» Work required: The expected answer is a copy of every line in the listing that has the word "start".
==== Records provided ====
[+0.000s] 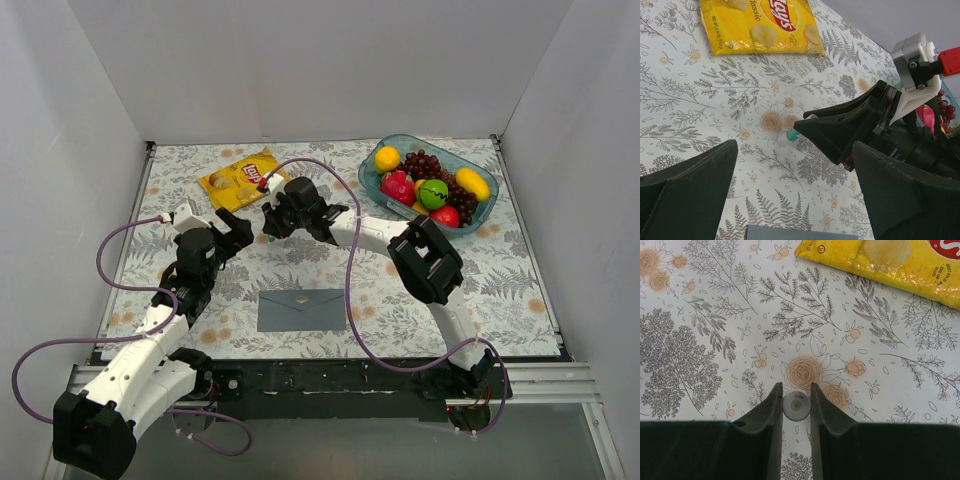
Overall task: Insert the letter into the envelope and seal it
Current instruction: Close the solid glue cap on the solid glue.
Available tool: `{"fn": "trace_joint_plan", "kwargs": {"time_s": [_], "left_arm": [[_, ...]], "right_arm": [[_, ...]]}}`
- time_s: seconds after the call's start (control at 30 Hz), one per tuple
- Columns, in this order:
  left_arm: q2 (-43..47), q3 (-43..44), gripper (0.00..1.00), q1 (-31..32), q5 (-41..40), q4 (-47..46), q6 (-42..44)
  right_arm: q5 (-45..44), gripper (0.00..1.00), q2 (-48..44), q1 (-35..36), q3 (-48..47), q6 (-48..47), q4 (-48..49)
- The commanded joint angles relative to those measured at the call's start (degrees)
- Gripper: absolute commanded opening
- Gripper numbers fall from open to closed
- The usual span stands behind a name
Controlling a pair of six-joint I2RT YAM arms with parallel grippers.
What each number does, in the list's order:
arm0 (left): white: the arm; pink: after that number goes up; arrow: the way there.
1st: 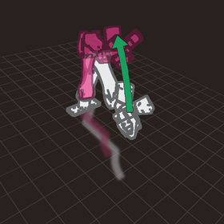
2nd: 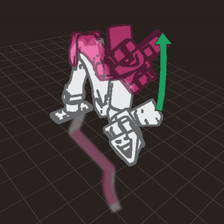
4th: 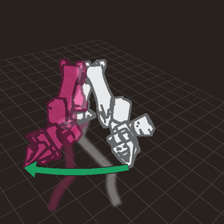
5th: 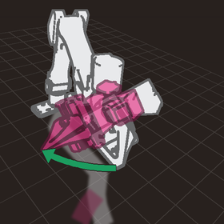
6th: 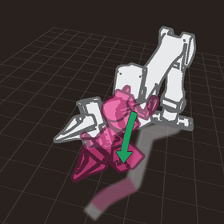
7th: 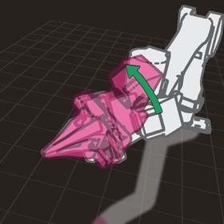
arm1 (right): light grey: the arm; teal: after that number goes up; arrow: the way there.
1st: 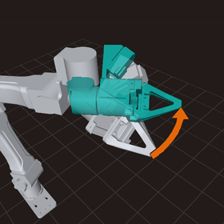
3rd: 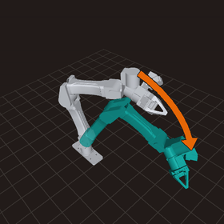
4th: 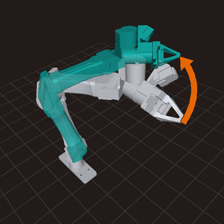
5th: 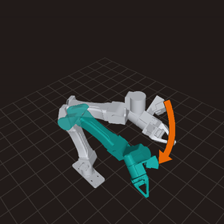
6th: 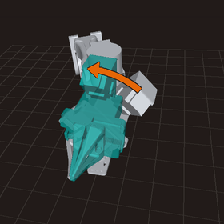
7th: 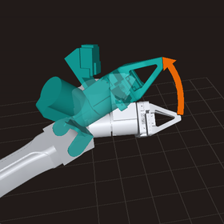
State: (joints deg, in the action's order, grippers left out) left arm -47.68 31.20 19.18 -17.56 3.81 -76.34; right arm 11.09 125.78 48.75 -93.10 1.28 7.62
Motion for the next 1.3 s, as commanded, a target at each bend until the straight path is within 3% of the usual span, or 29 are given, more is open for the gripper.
{"fn": "trace_joint_plan", "kwargs": {"time_s": [0.0, 0.3, 0.7, 1.27], "left_arm": [[0.0, -0.8, 0.98, -0.4, -0.5, -0.7, -0.2], [0.0, -0.7, 0.98, -0.4, -0.6, -0.6, -0.2], [0.6, -0.9, 0.98, -0.4, -1.0, 0.1, -0.3], [0.7, -0.9, 0.98, -0.4, -0.5, 0.0, -0.1]], "right_arm": [[-1.6, 0.01, 1.1, -0.3, -1.5, -1.0, 0.6], [-4.1, 0.01, -0.6, -0.1, 2.7, -4.2, 2.0], [-7.2, 0.01, -5.5, 1.8, 17.9, -5.3, 16.1], [-8.3, 0.01, -3.7, 3.0, 16.4, -10.6, 11.4]]}}
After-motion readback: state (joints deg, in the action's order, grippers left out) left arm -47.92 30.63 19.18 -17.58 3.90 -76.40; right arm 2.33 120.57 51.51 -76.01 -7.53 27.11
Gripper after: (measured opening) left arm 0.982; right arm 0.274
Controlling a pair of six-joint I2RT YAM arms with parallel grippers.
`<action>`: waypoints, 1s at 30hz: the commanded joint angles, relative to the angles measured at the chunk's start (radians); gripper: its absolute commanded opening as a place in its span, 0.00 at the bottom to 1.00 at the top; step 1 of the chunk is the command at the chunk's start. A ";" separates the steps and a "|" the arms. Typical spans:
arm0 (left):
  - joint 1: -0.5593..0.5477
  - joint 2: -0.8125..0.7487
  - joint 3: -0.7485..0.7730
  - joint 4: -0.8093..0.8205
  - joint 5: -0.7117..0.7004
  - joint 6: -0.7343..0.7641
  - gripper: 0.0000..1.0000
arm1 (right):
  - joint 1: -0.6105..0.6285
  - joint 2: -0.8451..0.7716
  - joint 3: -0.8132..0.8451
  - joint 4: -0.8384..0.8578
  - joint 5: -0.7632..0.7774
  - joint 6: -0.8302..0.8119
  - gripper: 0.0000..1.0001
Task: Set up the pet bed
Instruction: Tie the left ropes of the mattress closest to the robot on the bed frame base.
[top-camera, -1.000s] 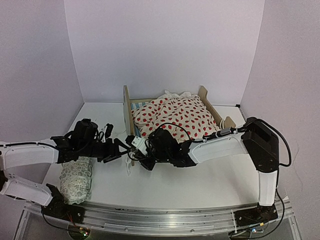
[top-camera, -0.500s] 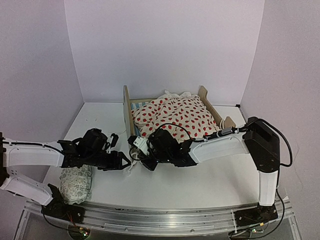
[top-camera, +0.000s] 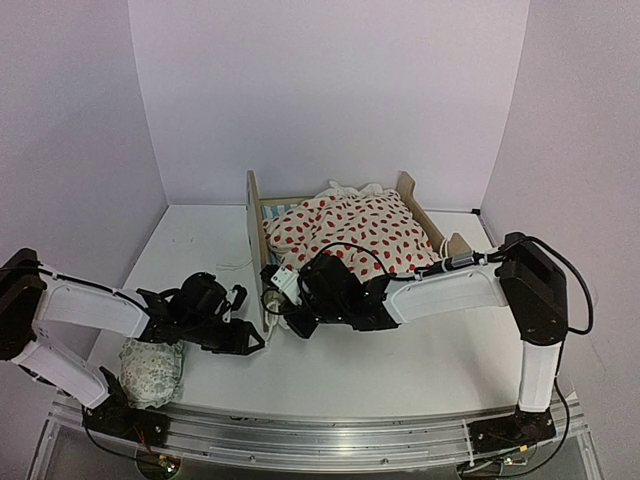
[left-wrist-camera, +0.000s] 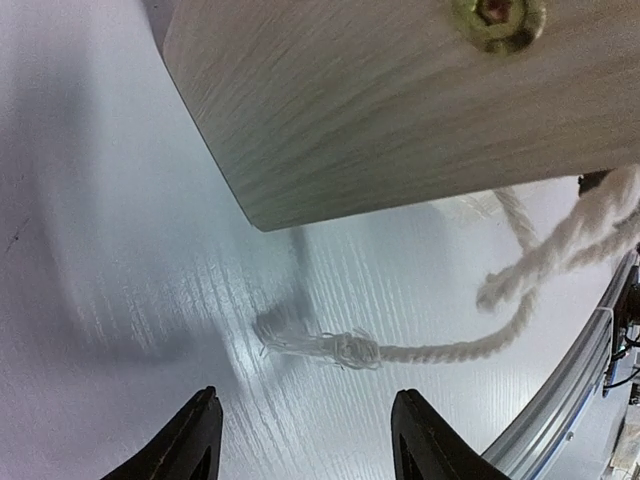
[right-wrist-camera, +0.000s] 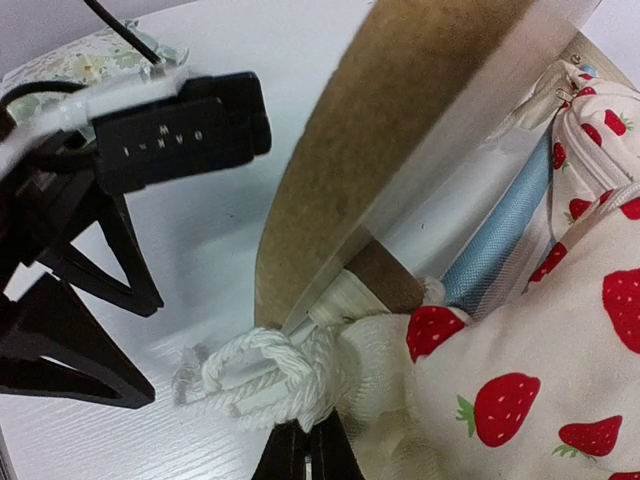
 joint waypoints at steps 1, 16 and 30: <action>-0.002 0.052 0.060 0.105 0.031 0.050 0.61 | 0.006 -0.036 0.026 -0.003 -0.026 0.064 0.00; -0.002 0.144 0.086 0.159 -0.002 0.014 0.47 | 0.006 -0.022 0.063 -0.018 -0.041 0.083 0.00; -0.170 0.114 0.056 0.210 -0.194 0.059 0.74 | 0.007 -0.006 0.115 -0.065 -0.037 0.169 0.00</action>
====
» Answer section:
- time_s: seconds after the call's start (control at 30 Hz), one per tuple
- The commanded joint angles relative to those measured at the call's start (degrees)
`<action>`: waypoints, 1s at 30hz: the commanded joint angles, relative to the angles measured at the chunk's start (radians); gripper: its absolute commanded opening as a place in its span, 0.00 at the bottom to 1.00 at the top; step 1 of the chunk is the command at the chunk's start. A ";" separates the steps and a "|" the arms. Typical spans:

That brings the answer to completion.